Renta Corporación cerró el primer semestre del año con unas pérdidas de 4,4 millones de euros, frente al beneficio de 2,4 millones registrado un año antes, una evolución que provocó una fuerte reacción negativa entre los inversores. La compañía inmobiliaria lideró las caídas de la Bolsa española tras comunicar sus resultados y sus acciones terminaron la sesión con un descenso del 8,38%, hasta los 0,722 euros por título.

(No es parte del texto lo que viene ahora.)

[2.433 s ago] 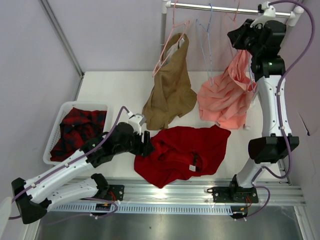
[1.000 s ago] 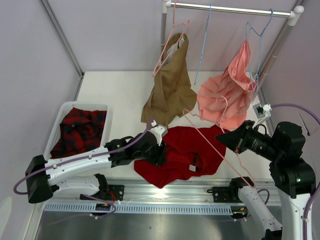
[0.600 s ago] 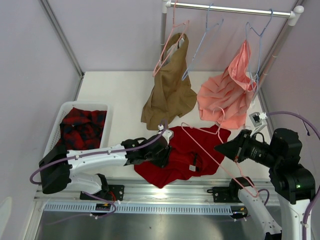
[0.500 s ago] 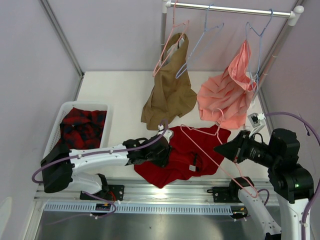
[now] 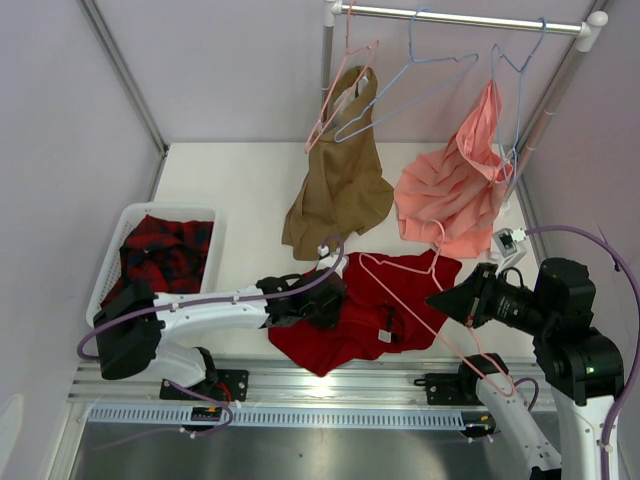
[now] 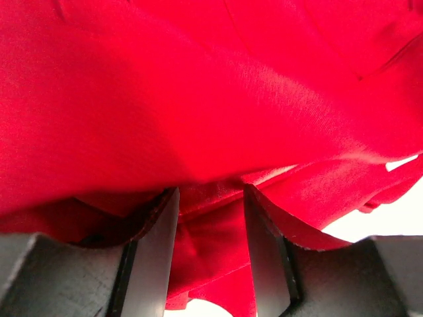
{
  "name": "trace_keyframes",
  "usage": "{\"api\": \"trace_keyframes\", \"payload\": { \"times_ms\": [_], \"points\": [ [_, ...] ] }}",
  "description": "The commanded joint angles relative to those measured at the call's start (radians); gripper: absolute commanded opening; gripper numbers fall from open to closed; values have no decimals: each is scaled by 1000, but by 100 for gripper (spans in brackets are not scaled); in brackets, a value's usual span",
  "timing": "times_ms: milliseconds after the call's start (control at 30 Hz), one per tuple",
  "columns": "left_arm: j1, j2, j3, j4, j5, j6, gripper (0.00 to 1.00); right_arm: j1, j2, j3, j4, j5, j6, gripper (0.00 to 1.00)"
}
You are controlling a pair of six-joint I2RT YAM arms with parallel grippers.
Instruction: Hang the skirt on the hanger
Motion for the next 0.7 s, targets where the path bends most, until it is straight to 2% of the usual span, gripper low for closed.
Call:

El castigo bursátil llegó después de que la empresa informara a la Comisión Nacional del Mercado de Valores (CNMV) de una notable reducción de su actividad durante los primeros seis meses del ejercicio. En concreto, la facturación se situó en 4,4 millones de euros, un 58,2% menos que en el mismo periodo del año anterior, mientras que el resultado de explotación pasó de un beneficio de 1,4 millones a unas pérdidas de 2,6 millones. La caída en el mercado prácticamente borró la evolución positiva que acumulaba la compañía en lo que va de año. Tras este ajuste, Renta Corporación limita su revalorización en 2026 al 2,41%, después de haber llegado a registrar avances superiores antes de la presentación de sus cuentas.
Un semestre marcado por la inversión y la preparación de nuevos proyectos
Pese al deterioro de sus resultados, Renta Corporación asegura que el primer semestre ha estado marcado por una estrategia centrada en preparar el crecimiento futuro. La compañía explica que este periodo ha estado dedicado principalmente a reforzar su cartera de activos y a poner en marcha nuevas operaciones. En este sentido, la inmobiliaria ha incrementado su cartera transaccional desde los 29,3 millones de euros con los que cerró 2025 hasta los 51,3 millones a finales de junio. Según la empresa, los ingresos obtenidos reflejan la venta de parte de la cartera residencial existente, aunque también recogen una etapa en la que la prioridad ha sido invertir y ampliar nuevos proyectos.
Renta Corporación trabaja actualmente en varias operaciones que incluyen tres locales comerciales ubicados en Madrid y Barcelona, además de diferentes proyectos residenciales y terciarios en Málaga y en el área metropolitana de Barcelona. La compañía considera que estos activos se encuentran en una fase inicial y espera que generen resultados principalmente durante la segunda mitad del año. La empresa defiende que las pérdidas registradas hasta junio responden al momento del ciclo en el que se encuentran los nuevos proyectos. Su previsión es que la maduración de estas operaciones permita avanzar en las ventas previstas para los próximos meses.
Menor deuda y nuevas iniciativas para impulsar el negocio
A pesar del resultado negativo del semestre, Renta Corporación destaca la reducción de su endeudamiento como uno de sus principales puntos positivos. La deuda se situó en 2,3 millones de euros, el nivel más bajo alcanzado por la compañía y equivalente al 3,7% del total de sus activos. Además, la inmobiliaria asegura que mantiene una posición sólida de tesorería, reforzada mediante nuevas pólizas de crédito destinadas a facilitar futuras compras y acompañar los procesos iniciales de adquisición de activos.
Dentro de sus nuevos proyectos, la compañía ha anunciado el lanzamiento de Vivva, una plataforma enfocada a la promoción y venta de vivienda asequible. El objetivo de esta iniciativa es desarrollar viviendas mediante sistemas de construcción industrializada o prefabricada con precios inferiores a 250.000 euros. La nueva plataforma estará dirigida por Carlos Méndez, profesional con más de 25 años de experiencia en el sector y trayectoria en firmas como JLL, Alting y Aelca. Vivva ya cuenta con su primer terreno adquirido en Palafrugell, Girona, y analiza nuevas oportunidades en Terrassa, Barcelona, y Valencia. Renta Corporación afronta ahora la segunda mitad del año con el reto de transformar las inversiones realizadas en nuevas ventas y resultados positivos. Mientras tanto, el mercado ha reaccionado con cautela ante unas cuentas que reflejan un semestre de transición y fuertes ajustes financieros.